_GOAL OF THE EXERCISE_
From the listing below, return each line that includes "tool".

_RAW DATA_
.....

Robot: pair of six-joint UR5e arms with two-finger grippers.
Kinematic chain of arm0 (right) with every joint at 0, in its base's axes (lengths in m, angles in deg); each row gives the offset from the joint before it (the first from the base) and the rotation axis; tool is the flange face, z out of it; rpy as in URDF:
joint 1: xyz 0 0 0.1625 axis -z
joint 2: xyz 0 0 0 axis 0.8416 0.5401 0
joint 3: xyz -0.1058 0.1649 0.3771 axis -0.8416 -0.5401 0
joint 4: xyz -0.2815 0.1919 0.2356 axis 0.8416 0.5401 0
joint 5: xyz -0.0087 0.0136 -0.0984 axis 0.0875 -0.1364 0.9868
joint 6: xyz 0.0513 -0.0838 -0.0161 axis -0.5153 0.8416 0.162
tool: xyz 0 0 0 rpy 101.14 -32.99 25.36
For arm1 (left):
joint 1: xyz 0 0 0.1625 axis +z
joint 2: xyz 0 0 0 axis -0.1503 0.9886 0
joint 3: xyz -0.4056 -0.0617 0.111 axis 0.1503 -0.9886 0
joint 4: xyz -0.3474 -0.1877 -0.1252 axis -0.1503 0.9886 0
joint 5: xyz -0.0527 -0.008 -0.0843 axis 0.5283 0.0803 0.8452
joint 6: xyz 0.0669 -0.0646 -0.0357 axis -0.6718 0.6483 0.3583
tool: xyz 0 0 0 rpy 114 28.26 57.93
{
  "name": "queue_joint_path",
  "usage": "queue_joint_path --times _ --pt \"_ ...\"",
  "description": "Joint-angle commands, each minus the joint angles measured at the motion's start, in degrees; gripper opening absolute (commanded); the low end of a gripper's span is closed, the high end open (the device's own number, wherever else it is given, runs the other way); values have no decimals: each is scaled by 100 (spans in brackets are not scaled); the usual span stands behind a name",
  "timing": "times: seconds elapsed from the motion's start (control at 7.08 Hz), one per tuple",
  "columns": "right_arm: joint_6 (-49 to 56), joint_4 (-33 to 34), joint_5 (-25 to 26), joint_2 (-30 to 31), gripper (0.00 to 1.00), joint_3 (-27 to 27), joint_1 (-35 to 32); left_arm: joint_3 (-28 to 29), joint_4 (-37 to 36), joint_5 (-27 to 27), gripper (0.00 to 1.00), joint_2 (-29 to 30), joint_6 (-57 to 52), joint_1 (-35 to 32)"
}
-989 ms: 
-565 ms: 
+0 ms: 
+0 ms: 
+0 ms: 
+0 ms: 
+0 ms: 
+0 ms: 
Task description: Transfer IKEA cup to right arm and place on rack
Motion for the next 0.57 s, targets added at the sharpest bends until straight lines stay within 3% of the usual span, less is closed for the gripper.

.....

_YOUR SOLUTION_
Kinematic chain of arm0 (right) with every joint at 0, in its base's axes (lengths in m, angles in deg); each row gives the offset from the joint before it (the first from the base) and the rotation axis; tool is the flange face, z out of it; rpy as in URDF:
tool: xyz 0 0 0 rpy 101.14 -32.99 25.36
tool: xyz 0 0 0 rpy 114 28.26 57.93

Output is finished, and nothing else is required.